## Task item
Go through the listing below. Copy each line that has the string "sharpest".

## Dataset
★ ★ ★ ★ ★
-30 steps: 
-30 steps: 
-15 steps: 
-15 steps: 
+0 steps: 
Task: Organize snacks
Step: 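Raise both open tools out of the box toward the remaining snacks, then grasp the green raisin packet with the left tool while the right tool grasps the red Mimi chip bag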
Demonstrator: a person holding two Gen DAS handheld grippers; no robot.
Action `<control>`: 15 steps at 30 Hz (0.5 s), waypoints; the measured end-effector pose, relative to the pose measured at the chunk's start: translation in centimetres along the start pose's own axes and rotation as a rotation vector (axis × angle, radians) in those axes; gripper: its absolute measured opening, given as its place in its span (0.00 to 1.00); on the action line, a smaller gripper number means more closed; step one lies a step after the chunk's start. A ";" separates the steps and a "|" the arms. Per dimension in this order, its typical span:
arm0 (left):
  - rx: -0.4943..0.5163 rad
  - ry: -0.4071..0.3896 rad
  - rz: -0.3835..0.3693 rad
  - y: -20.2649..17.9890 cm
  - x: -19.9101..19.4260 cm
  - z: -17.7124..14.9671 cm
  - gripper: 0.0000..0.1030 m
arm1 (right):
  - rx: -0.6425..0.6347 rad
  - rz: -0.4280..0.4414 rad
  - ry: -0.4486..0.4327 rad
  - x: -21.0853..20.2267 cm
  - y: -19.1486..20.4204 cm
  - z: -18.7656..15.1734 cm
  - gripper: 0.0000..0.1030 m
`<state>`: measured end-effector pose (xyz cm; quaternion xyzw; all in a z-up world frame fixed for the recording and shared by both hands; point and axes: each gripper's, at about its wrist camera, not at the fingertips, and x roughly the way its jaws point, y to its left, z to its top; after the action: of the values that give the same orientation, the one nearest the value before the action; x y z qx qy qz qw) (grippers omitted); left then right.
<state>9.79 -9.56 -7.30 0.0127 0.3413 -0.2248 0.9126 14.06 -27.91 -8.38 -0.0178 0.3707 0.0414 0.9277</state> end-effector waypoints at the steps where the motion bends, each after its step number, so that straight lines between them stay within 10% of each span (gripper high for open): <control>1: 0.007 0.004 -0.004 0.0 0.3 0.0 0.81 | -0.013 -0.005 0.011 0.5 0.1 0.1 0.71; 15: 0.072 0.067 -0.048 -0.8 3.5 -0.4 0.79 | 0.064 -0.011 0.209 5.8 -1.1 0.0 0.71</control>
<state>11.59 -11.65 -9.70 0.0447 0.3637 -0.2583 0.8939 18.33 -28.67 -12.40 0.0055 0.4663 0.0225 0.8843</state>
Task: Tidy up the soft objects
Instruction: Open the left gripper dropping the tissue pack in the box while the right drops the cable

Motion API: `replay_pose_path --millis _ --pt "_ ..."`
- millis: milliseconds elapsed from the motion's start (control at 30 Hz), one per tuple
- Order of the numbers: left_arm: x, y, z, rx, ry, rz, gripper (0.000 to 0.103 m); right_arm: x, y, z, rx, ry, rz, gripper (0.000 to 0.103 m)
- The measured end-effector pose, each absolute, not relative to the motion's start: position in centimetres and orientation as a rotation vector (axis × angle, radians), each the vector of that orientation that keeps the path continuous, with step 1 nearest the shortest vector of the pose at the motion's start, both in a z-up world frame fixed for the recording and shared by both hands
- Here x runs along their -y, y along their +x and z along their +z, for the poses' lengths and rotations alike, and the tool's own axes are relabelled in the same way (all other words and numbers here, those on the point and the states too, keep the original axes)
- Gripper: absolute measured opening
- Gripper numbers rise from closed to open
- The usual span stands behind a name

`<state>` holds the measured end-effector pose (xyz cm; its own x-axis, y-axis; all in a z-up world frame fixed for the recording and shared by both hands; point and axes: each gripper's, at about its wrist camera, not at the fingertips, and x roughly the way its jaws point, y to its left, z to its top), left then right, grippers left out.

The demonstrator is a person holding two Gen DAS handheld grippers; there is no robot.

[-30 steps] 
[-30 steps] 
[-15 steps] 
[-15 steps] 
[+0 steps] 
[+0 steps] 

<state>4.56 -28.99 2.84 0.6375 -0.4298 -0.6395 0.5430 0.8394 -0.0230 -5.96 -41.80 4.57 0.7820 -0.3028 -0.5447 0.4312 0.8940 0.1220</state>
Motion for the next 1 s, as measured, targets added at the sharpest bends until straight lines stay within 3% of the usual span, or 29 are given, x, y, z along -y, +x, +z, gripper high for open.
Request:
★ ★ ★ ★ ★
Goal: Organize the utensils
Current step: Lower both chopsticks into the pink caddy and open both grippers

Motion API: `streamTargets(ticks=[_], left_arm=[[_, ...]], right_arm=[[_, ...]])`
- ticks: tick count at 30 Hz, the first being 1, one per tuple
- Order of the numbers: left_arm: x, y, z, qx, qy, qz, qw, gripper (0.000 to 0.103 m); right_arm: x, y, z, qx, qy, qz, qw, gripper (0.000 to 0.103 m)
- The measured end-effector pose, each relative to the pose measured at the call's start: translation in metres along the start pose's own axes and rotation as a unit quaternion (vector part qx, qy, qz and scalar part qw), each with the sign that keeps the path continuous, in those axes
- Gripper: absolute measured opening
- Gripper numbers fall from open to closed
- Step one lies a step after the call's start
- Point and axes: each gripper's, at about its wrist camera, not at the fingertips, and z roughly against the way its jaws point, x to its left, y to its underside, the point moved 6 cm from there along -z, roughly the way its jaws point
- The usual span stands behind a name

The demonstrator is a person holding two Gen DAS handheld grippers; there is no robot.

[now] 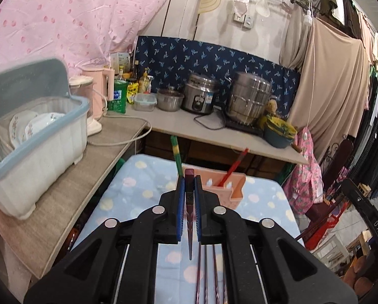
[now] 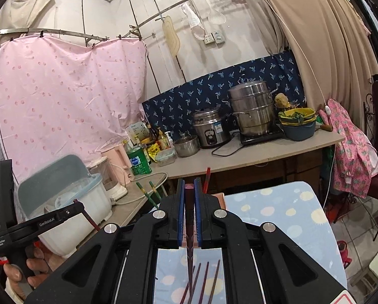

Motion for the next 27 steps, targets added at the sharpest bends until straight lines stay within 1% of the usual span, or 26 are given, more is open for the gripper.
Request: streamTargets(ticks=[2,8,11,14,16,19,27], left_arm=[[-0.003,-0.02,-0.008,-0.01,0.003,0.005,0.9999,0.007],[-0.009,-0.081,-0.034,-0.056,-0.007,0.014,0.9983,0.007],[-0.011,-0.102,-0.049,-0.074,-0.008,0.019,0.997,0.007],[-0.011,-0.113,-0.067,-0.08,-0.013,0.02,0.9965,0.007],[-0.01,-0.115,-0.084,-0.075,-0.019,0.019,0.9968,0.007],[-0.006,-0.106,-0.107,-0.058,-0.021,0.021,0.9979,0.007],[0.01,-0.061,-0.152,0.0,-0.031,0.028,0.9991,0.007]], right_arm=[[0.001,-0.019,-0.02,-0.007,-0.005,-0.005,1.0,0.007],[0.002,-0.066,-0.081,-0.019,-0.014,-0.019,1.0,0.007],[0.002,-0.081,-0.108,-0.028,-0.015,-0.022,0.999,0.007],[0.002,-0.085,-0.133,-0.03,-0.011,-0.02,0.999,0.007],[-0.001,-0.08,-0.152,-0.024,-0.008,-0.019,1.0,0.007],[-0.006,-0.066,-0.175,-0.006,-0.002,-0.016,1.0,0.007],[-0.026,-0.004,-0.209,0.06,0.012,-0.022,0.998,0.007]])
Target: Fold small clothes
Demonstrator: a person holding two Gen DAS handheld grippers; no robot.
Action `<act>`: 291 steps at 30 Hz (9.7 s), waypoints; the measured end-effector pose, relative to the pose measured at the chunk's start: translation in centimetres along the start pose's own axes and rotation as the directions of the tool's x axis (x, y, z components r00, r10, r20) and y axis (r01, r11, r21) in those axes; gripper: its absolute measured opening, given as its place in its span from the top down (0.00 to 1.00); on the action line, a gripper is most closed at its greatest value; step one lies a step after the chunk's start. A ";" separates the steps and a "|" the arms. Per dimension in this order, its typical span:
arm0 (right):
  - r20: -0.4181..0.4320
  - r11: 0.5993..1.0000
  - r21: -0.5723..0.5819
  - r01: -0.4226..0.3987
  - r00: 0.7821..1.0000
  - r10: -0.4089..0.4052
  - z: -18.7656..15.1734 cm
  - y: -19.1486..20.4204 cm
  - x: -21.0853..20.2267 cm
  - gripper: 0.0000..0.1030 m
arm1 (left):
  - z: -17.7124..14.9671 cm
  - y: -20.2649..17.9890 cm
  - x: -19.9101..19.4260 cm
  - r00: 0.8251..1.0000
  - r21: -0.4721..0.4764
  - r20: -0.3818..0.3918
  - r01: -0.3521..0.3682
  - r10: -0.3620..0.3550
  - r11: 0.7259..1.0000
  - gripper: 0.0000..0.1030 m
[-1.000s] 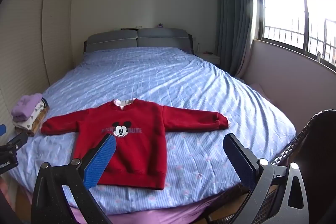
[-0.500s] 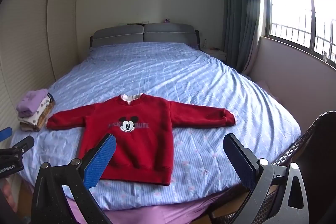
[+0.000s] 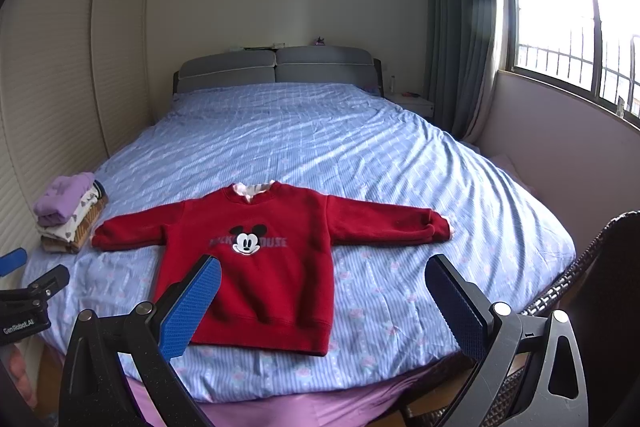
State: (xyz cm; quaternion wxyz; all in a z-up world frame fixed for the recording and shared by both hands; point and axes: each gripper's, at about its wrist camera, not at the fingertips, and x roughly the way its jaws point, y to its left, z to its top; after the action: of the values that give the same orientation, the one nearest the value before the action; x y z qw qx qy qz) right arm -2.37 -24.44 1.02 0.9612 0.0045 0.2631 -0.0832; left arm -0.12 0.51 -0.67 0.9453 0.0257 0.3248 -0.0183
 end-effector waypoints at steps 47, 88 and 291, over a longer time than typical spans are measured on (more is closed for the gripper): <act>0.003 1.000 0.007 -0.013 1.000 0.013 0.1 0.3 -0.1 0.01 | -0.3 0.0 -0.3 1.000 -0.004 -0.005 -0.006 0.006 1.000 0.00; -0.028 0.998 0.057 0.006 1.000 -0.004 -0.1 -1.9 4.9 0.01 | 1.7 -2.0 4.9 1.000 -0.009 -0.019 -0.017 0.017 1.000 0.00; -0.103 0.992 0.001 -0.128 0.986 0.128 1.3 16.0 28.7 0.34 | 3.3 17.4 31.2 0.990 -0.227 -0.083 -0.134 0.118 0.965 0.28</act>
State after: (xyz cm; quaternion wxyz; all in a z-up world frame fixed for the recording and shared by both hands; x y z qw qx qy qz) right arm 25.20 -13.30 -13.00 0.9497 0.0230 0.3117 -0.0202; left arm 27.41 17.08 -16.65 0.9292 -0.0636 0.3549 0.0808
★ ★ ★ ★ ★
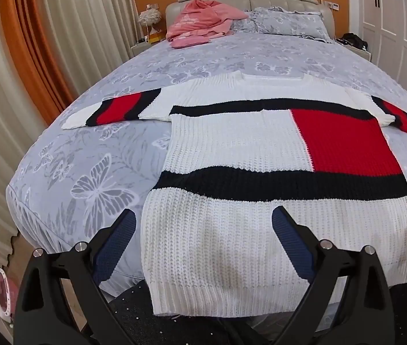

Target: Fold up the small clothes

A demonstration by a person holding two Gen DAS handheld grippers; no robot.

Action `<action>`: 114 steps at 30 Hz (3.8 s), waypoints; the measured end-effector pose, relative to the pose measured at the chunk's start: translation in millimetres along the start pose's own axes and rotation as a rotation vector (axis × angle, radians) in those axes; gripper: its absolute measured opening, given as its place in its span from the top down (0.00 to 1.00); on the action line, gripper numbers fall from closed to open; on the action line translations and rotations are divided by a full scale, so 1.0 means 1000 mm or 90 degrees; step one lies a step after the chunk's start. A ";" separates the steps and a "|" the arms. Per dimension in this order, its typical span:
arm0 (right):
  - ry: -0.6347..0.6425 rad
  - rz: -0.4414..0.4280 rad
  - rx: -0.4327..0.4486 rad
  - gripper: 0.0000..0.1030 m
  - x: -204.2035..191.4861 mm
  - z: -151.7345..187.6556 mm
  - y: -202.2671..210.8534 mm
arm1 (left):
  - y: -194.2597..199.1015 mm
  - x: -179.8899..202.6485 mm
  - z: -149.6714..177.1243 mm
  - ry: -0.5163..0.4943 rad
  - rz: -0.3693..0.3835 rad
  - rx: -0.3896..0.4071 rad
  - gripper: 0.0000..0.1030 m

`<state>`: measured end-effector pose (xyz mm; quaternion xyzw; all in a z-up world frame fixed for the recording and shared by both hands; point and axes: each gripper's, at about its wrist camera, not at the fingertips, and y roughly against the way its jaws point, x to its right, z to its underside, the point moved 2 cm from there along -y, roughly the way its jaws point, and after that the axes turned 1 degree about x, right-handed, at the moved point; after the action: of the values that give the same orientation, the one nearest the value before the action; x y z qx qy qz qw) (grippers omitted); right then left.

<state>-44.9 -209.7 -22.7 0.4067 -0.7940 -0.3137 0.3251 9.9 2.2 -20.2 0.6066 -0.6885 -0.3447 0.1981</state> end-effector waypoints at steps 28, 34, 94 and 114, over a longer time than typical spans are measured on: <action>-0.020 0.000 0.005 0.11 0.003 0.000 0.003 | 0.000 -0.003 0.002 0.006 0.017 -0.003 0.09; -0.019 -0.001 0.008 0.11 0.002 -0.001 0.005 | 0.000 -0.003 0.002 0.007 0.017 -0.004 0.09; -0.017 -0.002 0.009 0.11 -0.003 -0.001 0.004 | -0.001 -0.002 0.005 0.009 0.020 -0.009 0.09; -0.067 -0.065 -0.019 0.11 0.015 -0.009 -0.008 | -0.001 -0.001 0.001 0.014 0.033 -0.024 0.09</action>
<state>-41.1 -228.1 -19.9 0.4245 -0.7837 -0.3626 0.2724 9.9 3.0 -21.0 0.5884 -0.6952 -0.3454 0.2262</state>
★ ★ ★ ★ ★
## Task solution
Motion for the next 1 s, as measured, targets added at the sharpest bends until straight lines stay within 3% of the usual span, or 29 are given, x, y, z along -y, +x, +z, gripper high for open.
Motion for the next 27 steps, targets added at the sharpest bends until straight lines stay within 1% of the usual span, or 26 are given, more is open for the gripper.

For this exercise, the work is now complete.